Assignment: Sort through the data and copy the lines holding the word "avocado".

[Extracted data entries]
· · · · · · ·

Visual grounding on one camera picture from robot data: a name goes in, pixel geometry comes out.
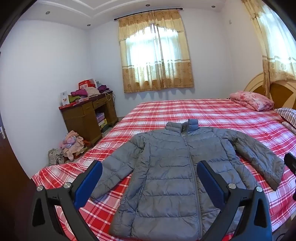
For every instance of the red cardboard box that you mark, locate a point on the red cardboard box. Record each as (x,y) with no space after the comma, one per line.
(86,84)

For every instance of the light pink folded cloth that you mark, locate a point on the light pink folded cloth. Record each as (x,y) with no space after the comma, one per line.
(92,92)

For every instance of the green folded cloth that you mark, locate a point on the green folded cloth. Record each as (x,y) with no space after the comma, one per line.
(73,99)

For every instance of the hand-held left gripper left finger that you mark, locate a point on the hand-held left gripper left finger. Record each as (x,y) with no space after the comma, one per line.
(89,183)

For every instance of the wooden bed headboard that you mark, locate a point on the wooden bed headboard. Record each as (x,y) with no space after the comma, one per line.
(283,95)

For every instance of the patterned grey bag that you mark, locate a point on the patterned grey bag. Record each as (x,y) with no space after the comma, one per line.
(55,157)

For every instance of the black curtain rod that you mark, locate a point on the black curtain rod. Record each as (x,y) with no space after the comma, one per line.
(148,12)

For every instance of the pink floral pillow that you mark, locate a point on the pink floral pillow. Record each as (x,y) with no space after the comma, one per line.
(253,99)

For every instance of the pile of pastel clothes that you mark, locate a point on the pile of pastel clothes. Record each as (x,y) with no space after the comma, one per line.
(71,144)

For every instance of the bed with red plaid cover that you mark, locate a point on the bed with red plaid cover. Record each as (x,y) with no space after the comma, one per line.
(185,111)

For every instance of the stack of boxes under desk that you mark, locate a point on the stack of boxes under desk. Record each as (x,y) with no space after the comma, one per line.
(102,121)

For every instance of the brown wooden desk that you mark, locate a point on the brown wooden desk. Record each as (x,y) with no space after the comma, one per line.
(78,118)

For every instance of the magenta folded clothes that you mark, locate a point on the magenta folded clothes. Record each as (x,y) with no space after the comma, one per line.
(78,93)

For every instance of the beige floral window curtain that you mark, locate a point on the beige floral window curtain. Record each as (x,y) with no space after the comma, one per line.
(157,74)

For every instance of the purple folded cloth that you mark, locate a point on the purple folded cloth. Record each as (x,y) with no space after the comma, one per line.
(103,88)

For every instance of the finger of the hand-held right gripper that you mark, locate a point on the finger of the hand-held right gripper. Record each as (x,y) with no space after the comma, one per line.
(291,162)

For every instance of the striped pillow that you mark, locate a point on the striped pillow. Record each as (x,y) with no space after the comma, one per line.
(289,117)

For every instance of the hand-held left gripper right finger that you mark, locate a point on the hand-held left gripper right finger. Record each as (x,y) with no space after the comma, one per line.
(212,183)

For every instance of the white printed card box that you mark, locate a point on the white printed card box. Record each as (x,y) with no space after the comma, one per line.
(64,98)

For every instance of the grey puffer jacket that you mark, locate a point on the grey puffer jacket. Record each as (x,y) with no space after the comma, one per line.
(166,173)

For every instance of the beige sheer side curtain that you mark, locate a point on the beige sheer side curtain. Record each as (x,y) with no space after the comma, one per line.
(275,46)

· · · · · · ·

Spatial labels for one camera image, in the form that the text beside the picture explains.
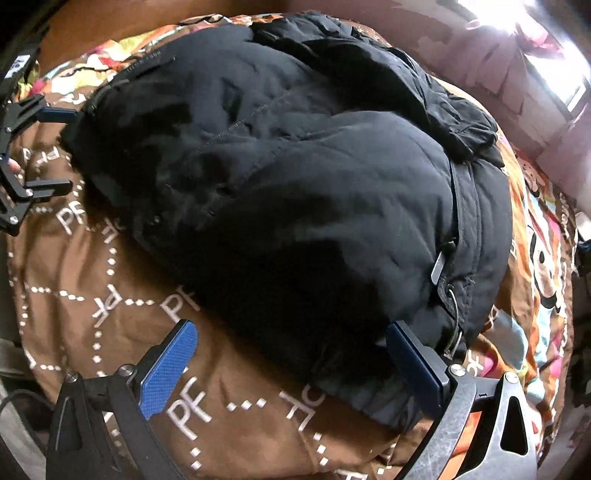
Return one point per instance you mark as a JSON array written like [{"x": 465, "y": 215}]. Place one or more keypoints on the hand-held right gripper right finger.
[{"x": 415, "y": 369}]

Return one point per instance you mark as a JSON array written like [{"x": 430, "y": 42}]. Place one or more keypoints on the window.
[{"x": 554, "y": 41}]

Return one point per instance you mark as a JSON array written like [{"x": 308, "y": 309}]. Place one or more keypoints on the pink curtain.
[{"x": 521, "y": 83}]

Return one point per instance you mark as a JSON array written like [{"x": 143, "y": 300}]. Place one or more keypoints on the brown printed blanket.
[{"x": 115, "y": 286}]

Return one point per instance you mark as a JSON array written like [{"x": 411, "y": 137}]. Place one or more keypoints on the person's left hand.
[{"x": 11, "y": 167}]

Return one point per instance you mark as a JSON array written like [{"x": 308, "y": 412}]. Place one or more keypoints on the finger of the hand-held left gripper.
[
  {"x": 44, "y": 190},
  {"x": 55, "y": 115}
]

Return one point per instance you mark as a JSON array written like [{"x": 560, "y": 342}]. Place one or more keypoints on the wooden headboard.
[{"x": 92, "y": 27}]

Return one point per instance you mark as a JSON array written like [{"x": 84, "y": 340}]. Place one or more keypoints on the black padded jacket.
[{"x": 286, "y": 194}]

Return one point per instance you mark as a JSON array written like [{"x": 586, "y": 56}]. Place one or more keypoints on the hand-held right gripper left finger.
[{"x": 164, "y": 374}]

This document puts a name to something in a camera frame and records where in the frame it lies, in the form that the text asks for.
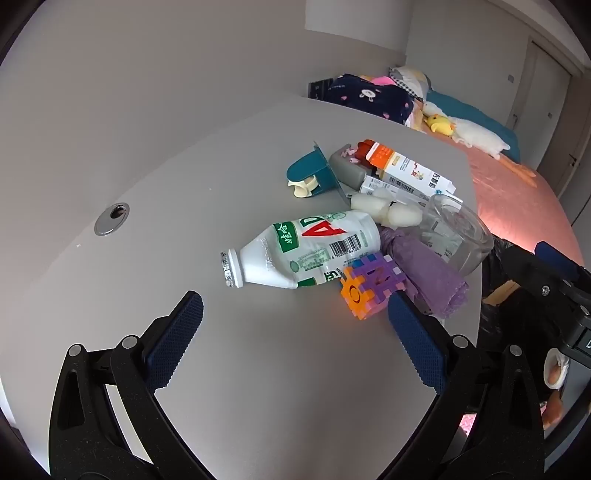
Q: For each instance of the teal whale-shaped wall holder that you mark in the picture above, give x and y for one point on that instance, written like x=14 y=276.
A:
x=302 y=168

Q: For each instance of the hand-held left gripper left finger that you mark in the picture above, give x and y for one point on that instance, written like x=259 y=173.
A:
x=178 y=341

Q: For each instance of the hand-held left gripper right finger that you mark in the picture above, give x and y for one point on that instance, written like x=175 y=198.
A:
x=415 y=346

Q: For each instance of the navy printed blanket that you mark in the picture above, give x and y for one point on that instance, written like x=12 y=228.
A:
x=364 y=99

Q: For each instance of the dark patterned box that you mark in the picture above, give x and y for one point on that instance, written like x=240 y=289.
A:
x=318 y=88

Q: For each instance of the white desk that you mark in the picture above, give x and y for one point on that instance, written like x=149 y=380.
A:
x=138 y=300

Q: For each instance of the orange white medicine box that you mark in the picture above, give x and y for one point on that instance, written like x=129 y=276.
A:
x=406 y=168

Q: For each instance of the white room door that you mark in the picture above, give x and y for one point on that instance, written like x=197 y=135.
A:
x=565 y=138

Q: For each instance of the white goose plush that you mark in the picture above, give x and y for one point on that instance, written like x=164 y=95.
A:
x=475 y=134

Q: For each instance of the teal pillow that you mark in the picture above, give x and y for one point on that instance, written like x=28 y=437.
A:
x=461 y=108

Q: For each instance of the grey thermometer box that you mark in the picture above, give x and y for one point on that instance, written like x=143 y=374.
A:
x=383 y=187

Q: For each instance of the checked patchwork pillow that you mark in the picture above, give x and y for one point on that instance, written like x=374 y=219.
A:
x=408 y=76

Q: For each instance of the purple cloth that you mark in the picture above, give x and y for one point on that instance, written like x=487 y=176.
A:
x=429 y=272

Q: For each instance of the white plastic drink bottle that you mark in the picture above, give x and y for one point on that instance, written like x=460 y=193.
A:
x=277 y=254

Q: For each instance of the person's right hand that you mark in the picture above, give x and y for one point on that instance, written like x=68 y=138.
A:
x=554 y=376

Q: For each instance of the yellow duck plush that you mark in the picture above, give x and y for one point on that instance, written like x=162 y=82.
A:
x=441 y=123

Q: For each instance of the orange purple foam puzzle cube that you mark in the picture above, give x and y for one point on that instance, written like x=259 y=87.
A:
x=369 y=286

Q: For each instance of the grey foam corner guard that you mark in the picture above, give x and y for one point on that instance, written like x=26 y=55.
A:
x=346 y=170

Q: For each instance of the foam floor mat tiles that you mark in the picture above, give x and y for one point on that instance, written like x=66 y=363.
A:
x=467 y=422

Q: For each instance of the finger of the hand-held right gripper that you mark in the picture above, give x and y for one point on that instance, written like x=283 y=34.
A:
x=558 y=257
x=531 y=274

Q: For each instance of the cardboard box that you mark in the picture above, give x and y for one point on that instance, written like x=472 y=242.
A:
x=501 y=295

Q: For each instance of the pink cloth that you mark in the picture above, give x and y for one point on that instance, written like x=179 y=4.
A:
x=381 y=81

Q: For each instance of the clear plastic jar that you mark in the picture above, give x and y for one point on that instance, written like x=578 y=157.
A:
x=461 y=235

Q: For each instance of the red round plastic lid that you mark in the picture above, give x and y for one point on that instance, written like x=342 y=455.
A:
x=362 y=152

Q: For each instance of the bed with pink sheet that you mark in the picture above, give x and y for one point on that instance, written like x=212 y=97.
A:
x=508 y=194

· · · · · · ·

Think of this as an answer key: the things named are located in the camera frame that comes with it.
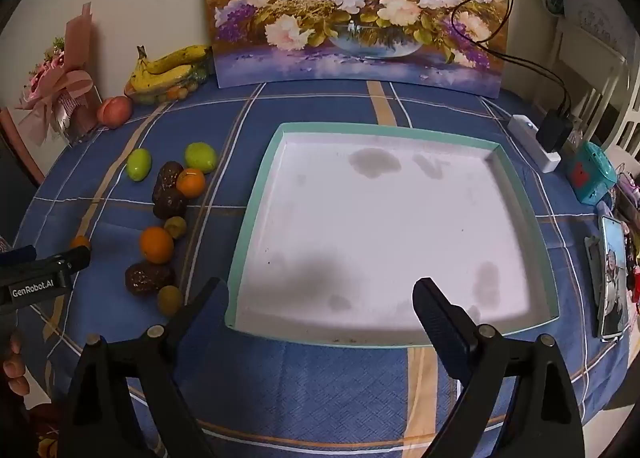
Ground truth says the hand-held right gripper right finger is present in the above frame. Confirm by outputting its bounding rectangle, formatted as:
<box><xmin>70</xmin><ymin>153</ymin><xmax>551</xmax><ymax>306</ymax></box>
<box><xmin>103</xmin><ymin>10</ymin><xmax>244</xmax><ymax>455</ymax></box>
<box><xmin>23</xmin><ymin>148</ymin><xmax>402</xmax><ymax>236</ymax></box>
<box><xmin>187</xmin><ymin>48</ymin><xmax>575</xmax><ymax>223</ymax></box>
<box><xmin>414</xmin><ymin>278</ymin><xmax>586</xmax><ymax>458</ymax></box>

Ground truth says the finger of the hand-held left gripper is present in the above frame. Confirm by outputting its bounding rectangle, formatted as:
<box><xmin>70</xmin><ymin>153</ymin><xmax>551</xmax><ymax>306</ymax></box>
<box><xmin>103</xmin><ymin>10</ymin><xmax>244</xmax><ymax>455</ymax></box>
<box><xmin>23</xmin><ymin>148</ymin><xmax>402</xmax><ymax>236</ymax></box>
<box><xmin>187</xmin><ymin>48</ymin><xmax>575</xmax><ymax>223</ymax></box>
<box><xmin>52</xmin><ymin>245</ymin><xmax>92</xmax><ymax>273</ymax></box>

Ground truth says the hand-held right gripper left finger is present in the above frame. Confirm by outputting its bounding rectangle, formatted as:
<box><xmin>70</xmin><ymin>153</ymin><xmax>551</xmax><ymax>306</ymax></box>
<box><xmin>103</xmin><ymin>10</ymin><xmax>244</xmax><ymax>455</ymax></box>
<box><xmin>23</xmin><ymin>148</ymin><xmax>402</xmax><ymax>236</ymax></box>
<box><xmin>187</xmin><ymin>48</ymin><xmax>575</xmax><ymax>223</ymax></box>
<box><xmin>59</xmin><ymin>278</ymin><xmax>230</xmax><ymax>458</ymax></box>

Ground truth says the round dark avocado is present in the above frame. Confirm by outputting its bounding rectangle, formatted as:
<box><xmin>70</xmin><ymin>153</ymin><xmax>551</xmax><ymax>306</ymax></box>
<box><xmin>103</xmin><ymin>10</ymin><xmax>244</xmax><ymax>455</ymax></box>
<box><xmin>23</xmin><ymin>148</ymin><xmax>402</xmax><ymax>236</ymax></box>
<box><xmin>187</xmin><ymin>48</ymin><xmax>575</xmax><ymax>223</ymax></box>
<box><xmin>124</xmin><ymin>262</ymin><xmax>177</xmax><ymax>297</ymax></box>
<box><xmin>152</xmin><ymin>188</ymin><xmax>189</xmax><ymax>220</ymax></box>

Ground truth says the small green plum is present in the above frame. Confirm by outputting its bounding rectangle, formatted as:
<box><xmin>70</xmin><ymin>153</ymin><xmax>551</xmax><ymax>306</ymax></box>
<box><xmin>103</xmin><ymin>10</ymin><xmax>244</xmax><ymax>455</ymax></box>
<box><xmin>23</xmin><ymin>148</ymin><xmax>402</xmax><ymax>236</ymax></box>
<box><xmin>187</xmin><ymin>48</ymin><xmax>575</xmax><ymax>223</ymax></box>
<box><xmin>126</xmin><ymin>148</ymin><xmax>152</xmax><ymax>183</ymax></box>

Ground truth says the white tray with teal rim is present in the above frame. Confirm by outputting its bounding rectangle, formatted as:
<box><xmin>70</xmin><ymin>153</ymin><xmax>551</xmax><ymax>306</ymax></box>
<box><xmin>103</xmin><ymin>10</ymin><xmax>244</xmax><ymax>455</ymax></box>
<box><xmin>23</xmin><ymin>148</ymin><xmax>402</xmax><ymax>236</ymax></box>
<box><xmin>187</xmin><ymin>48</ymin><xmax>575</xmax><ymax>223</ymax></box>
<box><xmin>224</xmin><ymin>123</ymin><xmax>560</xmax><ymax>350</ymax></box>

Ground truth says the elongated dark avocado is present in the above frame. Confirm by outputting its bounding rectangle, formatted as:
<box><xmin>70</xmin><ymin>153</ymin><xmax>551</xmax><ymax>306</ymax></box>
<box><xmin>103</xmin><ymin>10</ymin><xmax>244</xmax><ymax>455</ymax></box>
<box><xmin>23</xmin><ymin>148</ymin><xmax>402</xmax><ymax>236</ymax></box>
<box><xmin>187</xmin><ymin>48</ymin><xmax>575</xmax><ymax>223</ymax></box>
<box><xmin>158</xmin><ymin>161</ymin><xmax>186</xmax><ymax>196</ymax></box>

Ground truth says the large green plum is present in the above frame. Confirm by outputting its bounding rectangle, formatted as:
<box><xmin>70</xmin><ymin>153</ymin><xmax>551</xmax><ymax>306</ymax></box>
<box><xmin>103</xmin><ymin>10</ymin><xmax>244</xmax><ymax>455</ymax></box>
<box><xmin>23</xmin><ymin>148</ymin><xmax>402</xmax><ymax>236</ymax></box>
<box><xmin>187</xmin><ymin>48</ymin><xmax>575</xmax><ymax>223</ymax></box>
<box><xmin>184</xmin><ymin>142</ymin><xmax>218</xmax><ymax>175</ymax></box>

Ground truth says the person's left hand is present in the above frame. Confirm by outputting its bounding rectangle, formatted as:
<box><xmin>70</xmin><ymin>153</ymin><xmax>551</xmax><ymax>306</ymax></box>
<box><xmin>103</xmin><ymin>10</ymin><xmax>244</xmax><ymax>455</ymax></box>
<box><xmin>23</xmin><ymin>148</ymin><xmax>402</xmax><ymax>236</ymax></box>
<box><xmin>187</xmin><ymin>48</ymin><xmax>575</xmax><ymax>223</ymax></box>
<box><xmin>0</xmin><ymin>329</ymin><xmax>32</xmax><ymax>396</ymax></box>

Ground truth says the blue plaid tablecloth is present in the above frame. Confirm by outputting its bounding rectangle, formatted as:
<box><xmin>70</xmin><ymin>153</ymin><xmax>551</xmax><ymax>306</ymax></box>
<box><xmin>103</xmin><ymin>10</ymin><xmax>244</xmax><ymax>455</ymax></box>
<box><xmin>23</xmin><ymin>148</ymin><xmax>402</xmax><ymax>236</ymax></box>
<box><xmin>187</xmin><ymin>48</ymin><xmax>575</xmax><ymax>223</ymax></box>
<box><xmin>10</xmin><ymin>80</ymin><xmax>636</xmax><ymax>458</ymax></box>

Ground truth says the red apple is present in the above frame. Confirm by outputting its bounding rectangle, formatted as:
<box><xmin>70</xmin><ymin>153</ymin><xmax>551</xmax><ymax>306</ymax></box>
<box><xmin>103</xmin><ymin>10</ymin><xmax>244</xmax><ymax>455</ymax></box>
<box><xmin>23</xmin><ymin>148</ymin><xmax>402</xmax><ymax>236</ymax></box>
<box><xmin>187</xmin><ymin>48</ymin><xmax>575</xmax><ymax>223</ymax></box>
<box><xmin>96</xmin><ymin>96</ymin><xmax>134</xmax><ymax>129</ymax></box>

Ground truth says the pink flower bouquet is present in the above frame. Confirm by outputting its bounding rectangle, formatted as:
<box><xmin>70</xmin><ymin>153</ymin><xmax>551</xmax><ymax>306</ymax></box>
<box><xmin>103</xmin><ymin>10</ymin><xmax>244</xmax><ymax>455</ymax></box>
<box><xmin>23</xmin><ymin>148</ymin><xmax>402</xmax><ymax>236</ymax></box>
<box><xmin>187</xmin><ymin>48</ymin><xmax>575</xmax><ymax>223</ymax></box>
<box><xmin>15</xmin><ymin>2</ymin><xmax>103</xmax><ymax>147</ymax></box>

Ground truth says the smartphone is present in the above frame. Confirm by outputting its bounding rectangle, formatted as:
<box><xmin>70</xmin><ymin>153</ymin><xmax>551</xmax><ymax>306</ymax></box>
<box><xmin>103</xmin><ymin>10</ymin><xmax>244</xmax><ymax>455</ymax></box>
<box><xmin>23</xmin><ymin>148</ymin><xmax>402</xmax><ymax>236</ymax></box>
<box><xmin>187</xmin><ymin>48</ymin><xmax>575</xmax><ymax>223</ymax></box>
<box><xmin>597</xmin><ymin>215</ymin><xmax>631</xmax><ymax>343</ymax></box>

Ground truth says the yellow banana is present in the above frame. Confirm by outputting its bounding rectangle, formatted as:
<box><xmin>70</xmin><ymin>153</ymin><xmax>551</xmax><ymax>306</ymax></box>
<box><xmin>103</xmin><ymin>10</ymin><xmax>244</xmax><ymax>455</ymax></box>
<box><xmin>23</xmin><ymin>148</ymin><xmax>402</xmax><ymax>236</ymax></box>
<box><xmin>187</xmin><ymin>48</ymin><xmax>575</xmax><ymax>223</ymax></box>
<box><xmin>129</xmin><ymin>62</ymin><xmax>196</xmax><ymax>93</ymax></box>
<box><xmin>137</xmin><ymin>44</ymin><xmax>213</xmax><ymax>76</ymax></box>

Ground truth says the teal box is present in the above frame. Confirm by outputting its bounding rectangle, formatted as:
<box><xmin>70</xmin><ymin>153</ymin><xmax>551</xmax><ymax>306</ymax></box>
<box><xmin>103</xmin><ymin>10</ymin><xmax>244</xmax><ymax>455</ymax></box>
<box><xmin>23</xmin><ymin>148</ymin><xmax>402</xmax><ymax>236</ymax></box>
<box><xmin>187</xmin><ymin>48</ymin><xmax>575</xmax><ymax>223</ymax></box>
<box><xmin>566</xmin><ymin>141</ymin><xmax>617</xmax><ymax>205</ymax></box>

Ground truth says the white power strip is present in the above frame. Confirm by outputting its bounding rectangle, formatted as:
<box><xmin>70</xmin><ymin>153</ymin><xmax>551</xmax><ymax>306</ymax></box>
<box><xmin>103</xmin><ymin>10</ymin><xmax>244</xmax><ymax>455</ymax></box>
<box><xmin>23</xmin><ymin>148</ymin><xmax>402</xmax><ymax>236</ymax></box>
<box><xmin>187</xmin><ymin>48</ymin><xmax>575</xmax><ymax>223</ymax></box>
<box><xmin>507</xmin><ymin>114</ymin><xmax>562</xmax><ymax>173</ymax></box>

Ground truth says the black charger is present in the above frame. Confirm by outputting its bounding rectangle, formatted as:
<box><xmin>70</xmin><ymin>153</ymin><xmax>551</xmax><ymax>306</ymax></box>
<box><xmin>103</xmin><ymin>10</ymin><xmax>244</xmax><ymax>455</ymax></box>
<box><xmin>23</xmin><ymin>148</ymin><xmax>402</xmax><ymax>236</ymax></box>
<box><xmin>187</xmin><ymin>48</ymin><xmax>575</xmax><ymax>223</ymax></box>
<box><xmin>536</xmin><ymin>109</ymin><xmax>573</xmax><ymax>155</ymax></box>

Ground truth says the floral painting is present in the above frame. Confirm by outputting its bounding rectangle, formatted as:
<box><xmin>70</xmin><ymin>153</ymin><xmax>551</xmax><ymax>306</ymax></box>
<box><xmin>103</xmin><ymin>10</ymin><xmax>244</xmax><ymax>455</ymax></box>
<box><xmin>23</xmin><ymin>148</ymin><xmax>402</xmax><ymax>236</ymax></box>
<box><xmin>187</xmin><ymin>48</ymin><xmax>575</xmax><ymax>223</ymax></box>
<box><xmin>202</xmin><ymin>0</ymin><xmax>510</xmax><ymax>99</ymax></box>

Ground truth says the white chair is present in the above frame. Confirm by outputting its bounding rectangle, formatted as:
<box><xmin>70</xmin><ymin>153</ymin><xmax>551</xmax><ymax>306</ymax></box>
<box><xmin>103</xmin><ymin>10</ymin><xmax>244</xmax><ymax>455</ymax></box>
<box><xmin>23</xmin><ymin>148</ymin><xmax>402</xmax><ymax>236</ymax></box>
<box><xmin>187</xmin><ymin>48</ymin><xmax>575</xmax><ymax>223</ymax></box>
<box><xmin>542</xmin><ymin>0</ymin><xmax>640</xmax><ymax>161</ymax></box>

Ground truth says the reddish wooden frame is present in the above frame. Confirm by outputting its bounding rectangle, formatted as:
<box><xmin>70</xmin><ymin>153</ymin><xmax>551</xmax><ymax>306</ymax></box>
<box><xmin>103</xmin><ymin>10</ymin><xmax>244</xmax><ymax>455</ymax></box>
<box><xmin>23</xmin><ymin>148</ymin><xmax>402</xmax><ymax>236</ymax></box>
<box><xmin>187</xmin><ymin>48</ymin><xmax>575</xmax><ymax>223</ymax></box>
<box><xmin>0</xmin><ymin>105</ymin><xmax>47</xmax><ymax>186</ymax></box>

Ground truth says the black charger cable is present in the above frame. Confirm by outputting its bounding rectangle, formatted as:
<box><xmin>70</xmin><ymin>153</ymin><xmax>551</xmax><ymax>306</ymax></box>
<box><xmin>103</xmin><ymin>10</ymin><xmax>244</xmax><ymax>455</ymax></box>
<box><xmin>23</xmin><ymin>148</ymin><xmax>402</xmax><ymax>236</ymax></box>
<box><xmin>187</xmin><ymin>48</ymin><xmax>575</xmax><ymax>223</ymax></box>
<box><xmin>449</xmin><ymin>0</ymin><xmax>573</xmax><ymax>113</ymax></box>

· · · · · · ·

Result:
Ground truth says the round dark avocado is present in the above frame. Confirm by outputting its bounding rectangle, formatted as:
Ground truth says the elongated dark avocado is present in the above frame. Confirm by outputting its bounding rectangle, formatted as:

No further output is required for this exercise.